You can normally search in Google for cache:https://plus.google.com/102279602913916787678/posts or any url to get a cached version of what the crawler sees.
It is possible for every site to tell Google and other search engines not to store a cached page, so Google are well within their rights not to do so… but it prevents comparrisons.
cache:andybeard.eu – brings up a cached result
cache:https://plus.google.com/102279602913916787678/posts – does not bring up a cached result, just a 404 error
FTC Complaint over Search Plus Your World
The blogoshere love a good witch hunt, but I can’t see that Google is treating Twitter or Facebook unfairly. Eric Schmidt was quite right about some of the nofollows, but there are bigger technical restrictions in place on crawling.
I actually quite like a Google profile as a default profile and identity on the web, but Google need to live up to the promise of salmon and make it a viable endpoint for all activity, or as an alternative use it for identity, and allow me to define my own default profile.. which if I choose might be Twitter or Facebook.
I can also understand why you wouldn’t undertake the complex engineering to make such flexibility possible for your first itteration, especially with partners who are unwilling to do something similar themselves.
Just ask Twitter how many content partners they now support on the new Twiter for embeds. (I wrote them a letter a year ago and never received a response)
Update – Google Profiles Now Cached
However when I posted I had tried lots of different variations all resulting in a 404 error.
This unmodified link was previously bringing up a 404 error
It now returns what appears to be a blank page – as Michael points out if you switch off the CSS in your browser you can see the complete cached landing page.

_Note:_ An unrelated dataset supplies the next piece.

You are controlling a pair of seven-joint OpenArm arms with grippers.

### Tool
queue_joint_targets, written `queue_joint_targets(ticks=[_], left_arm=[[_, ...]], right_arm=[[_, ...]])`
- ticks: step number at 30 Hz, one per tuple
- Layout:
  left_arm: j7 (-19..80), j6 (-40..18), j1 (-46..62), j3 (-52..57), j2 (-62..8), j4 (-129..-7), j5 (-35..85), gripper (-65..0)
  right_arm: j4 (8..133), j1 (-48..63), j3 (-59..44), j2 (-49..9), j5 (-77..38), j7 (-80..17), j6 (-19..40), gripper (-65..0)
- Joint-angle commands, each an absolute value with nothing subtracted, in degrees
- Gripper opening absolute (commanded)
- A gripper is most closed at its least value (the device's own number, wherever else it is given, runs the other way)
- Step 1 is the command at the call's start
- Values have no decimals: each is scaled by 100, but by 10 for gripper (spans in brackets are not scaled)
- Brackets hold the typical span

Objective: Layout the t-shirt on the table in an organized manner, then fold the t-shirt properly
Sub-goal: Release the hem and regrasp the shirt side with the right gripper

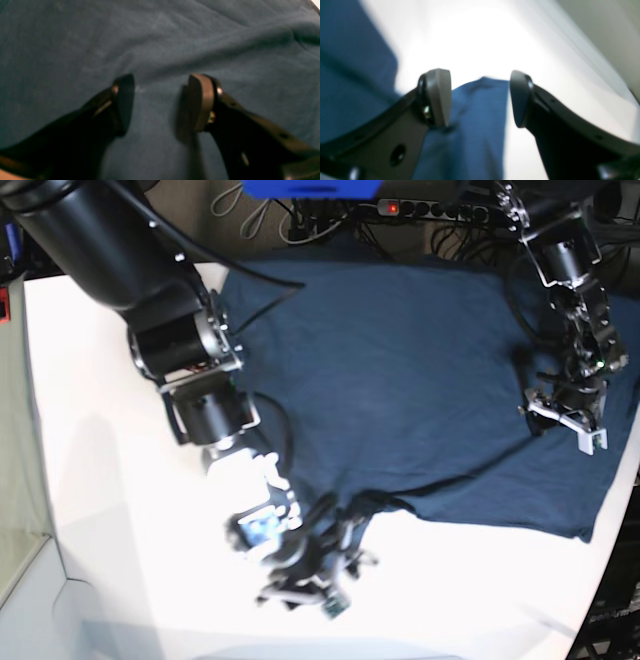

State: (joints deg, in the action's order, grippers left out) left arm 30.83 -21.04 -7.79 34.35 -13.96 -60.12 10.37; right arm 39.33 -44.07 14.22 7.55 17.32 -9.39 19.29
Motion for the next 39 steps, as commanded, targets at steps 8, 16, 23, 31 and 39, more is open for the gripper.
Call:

This appears to be a recent change, though they still need to fix the canonical – the canonical changes as you navigate between tabs and between the first 2 urls on this list there is effectively a redirect loop with /posts claiming / is the canonical, but humans are redirected to /posts
All the different URLs show all of the same content, so should set whichever canonical a human is redirected to which currently is /posts
Not Total Fix
It seems some other pages are still giving 404 errors – maybe due to all the funky redirects going in circles with the canonical on occasion (this query is with HTTPS)
If you have difficulty understanding the concept of canonical, it is just like Highlander… “There should be only one” page with the same content in Google’s index, especially on the same domain.